In carcere due egiziani e un tunisino che abitavano tra Liguria, Lombardia e Piemonte: "Nascondevano la loro radicalizzazione con una vita normalissima". Secondo gli inquirenti diffondevano materiale jihadista e instradavano combattenti dal Nord Africa verso Siria e Libia
Diffondevano materiale jihadista, instradavano combattenti dal Nord Africa verso la Siria e la Libia per conto dello Stato Islamico. Anzi, volevano loro stessi arruolarsi nelle truppe dell’Isis e avevano anche già giurato fedeltà al Califfo, Abu Bakr al-Baghdadi. Con queste accuse due egiziani e un algerino sono stati arrestati dai carabinieri del Ros: il blitz antiterrorismo, scattato all’alba, li ha sorpresi nelle rispettive abitazioni di Finale Ligure (Savona), Cassano d’Adda (Milano) e Torino. I carabinieri hanno eseguito i decreti di fermo della Procura distrettuale antiterrorismo di Genova che accusa i tre di associazione con finalità di terrorismo internazionale. Una quarta persona è sfuggita invece alla cattura perché si trova all’estero.
I due egiziani sono fratelli, uno lavora come pizzaiolo, l’altro è cassintegrato. Secondo gli investigatori guidati dal pm Federico Manotti tutt’e tre presunti jihadisti erano insospettabili e senza precedenti penali e conducevano una vita normalissima grazie alla quale nascondevano loro radicalizzazione. Aderivano, cioè, alla cosiddetta taqiyya, che dà anche il nome all’operazione e che nella tradizione islamica permette di dissimulare la propria fede per infiltrarsi fra i nemici dell’Islam senza essere considerati apostati. Il Ros dei carabinieri li ha smascherati grazie alla loro attività sui siti web di propaganda e diffusione di materiale dello Stato Islamico. Da quanto emerso finora i tre arrestati non stavano progettando attentati o azioni in Italia. Il loro obiettivo era comunque arruolarsi nell’Isis.
I carabinieri in una nota hanno precisato che l’opera di propaganda e proselitismo era svolta sulla rete non solo mediante canali riservati, ma ricorrendo a pseudonimi e account fittizi. Il materiale divulgato a numerosi contatti era ottenuto da al-Hayat Media Center, organo di propaganda ufficiale dell’autoproclamato Stato Islamico. I servizi di monitoraggio hanno permesso poi di documentare la condivisione in via riservata del giuramento di fedeltà (bay’ah) al califfo Abo Bakr Al Baghdadi, poi pubblicato in chiaro sulla piattaforma Facebook da un altro indagato.

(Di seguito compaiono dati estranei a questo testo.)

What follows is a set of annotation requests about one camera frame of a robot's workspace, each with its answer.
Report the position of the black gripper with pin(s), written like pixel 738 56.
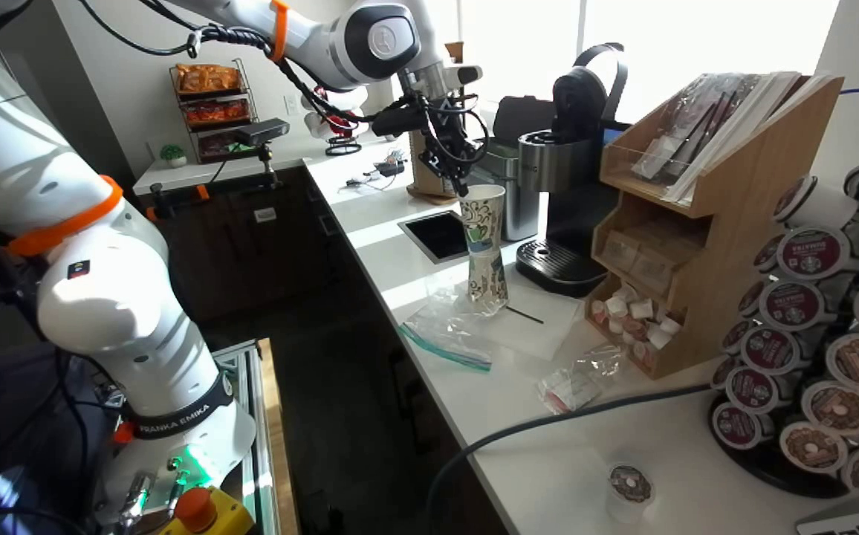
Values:
pixel 454 129

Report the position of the right-side-up patterned paper cup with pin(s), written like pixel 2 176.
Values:
pixel 482 218

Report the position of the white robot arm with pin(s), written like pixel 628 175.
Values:
pixel 105 288

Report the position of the wooden cup holder box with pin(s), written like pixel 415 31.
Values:
pixel 430 89

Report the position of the upside-down patterned paper cup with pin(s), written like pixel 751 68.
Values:
pixel 485 283

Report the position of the steel-framed counter trash opening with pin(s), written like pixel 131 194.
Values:
pixel 439 237

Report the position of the black silver coffee machine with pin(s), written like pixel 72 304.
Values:
pixel 564 167

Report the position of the black stir stick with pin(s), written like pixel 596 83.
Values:
pixel 524 313

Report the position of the clear zip plastic bag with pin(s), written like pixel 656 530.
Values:
pixel 454 328

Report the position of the wooden condiment organizer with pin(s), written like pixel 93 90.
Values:
pixel 695 261

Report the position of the small clear packet bag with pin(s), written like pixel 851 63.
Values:
pixel 580 378

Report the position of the snack shelf rack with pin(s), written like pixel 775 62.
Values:
pixel 214 109

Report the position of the coffee pod carousel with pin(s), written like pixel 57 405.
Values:
pixel 787 390

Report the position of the red emergency stop button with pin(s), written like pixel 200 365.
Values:
pixel 209 512

In questo senso, secondo gli inquirenti, si conferma la linea dell’Isis che ha bisogno di ottenere una pubblica manifestazione di fedeltà da parte di chiunque abbia intenzione di compiere un’azione in suo nome e per suo conto.
E’ stato “un successo investigativo di grande importanza” sottolinea il ministro dell’Interno Angelino Alfano. “Le nostre leggi antiterrorismo funzionano – aggiunge – e la sicurezza dei cittadini, in questo particolare momento in cui nessuno Paese è a rischio zero, è una priorità di questo Governo”.